A casa di mamma, ieri, ho trovato un biglietto di mio fratello sul tavolo della cucina: “ha telefonato la signora Ines, saluta te e la nonna e ti lascia il suo nuovo numero di telefono“. Appena tornata a casa, ho chiesto a mamma chi fosse la signora Ines, non ricordavo di averla sentita nominare. E mamma mi ha raccontato che Ines è una signora che aiutava la nonna in casa quando io ero molto piccola, non posso ricordarmene. Che finalmente si è trasferita in un’altra città e che aveva chiamato perchè è rimasta molto affezionata alle donne della mia famiglia. Aiutava la nonna a pulire casa e a fare la spesa, eppure per telefono-anziana e malata-le ha detto che a casa dei nonni ha vissuto il periodo piu’ bello della sua vita. “Figurarsi che vita.-ha detto mamma- Ad Ines hanno dovuto asportare un pezzo di polmone, perchè il marito tornava a casa ubriaco e la picchiava. Una sera, invece di usare le mani ha preso un coltello, e si è salvata per miracolo. Quella donna è un pezzo di pane, -ha aggiunto-una delle persone piu’ buone che abbia mai conosciuto“.
“Una storia di ordinaria violenza maschile” si intitola un articolo di Celeste Costantino apparso su Calabria Ora il 9 aprile, in prima pagina.
Una ragazzina di tredici anni si trova ancora in stato di coma nell’ospedale di Reggio Calabria dopo essere stata presa a sassate alla testa dal fidanzato di diciassette anni dopo una lite “per motivi sentimentali”. La ragazzina ha le orbite sfasciate e non si sa se ha riportato danni cerebrali permanenti. Celeste Costantino scrive “[...]E infine penso alla comunicazione con cui vengono date queste notizie: tutto quello che è avvenuto è stato fatto da un ragazzo “problematico” che pero’ proviene da una famiglia “normale” e non da un ambiente “degradato”. Tutte in fila queste parole-problematico, normale, degradato-ci fanno capire come si ignora o peggio ancora si fa finta di ignorare la realtà. Questo ragazzo sarà anche stato in comunità, ma il suo essere problematico è tale e quale all’humus culturale in cui tutto il mondo si alimenta l’idea del possesso, l’idea che le donne siano delle cose e non delle persone. E stranirsi come succede sempre quando queste violenze avvengono in famiglie “normali” e non in ambienti “degradati”, significa continuare ad alimentare sempre piu’ questa violenza. [...] Mi sembra già di vedere quello che succederà adesso: considerazioni di circostanza, commenti inopportuni o addirittura il silenzio.Niente che ci porti ad una riflessione vera e a una presa di posizione concreta da parte delle istituzioni.

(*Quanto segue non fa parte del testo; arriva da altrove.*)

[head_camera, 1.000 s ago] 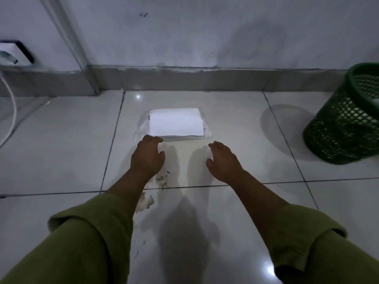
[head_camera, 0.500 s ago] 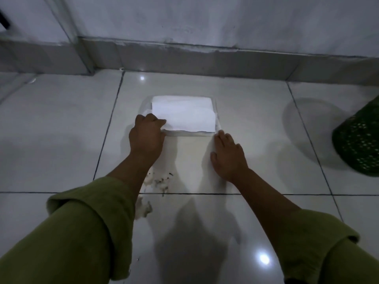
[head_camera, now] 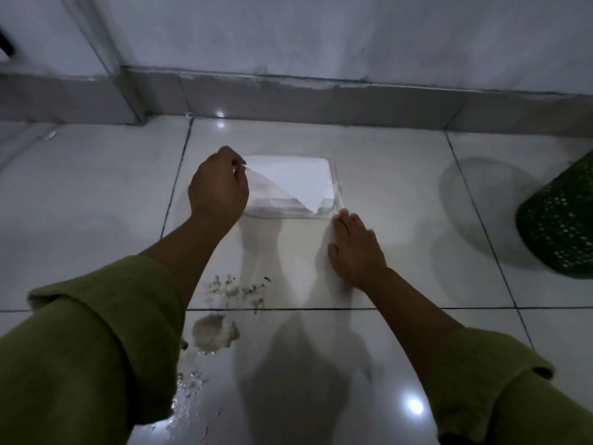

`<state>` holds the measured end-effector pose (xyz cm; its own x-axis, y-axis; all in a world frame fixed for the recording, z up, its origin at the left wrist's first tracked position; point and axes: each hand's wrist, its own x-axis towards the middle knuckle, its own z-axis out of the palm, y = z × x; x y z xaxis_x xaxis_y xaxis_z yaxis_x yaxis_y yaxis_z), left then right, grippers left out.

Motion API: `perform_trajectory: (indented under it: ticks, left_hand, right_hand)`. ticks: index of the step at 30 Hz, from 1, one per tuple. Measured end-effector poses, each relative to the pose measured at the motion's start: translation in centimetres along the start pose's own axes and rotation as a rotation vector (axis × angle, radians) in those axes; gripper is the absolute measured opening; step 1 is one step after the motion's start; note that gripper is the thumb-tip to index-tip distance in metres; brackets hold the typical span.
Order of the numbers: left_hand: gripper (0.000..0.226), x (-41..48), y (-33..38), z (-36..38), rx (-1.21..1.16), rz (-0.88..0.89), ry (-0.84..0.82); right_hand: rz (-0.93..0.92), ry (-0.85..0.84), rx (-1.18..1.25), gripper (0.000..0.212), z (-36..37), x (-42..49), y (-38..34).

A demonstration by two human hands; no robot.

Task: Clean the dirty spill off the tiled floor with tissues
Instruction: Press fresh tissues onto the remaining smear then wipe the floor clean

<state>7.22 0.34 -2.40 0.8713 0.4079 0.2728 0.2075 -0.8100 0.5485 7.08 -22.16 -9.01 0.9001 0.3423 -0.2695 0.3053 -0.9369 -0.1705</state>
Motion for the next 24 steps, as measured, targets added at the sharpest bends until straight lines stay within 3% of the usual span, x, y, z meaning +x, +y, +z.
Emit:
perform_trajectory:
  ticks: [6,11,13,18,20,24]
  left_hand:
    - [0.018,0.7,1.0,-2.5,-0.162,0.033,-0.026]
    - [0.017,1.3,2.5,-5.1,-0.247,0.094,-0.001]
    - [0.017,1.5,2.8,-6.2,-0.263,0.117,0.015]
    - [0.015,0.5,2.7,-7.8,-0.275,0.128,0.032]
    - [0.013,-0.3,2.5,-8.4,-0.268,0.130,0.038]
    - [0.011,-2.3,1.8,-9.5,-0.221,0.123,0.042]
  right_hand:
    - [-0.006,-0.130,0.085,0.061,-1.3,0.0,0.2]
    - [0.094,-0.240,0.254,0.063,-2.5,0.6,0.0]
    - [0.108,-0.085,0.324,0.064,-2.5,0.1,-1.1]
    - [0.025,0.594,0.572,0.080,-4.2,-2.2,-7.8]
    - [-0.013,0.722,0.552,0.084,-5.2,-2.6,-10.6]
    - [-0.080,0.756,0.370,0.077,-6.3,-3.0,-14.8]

Non è sempre e solo colpa della politica, sono tanti i fattori che intervengono davanti a drammi di questo tipo.Sono processi culturali e sociali lenti e complicati, ma è senz’altro la politica a dover fare i primi passi in questa direzione.Per un periodo ho fatto l’esperienza di fare parte della Commissione pari opportunità del comune di Reggio Calabria.E incredibilmente ho scoperto che proprio in quel luogo era praticamente impossibile intraprendere delle iniziative in questa direzione. [...]“
Il 10 aprile il Quotidiano della Calabria titolava in prima pagina “In fin di vita perchè gelosa“, l’ultimo sfregio (definirei questo titolo infelice).E penso al confronto fra i candidati di ieri, alle loro parole. Abbiamo iniziato l’incontro proprio con le proposte riguardanti il contrasto alla violenza e, tra le altre cose, ci siamo sentite dire: che bisogna intervenire sulle “marginalità”, che le donne tacciono quindi ed è difficile riconoscere i segni della violenza , che anche gli uomini sono vittima di violenza, e che bisogna stabilizzare economicamente l’unico centro antiviolenza di Catanzaro (a statuto cattolico). Nel frattempo non mi stanco di ricordare che la Regione Calabria ancora non ha emanato il bando per la legge 20 del 21 agosto 2007 (per il finanziamento ai centri antiviolenza). Siamo decisamente “sistemate per le feste”.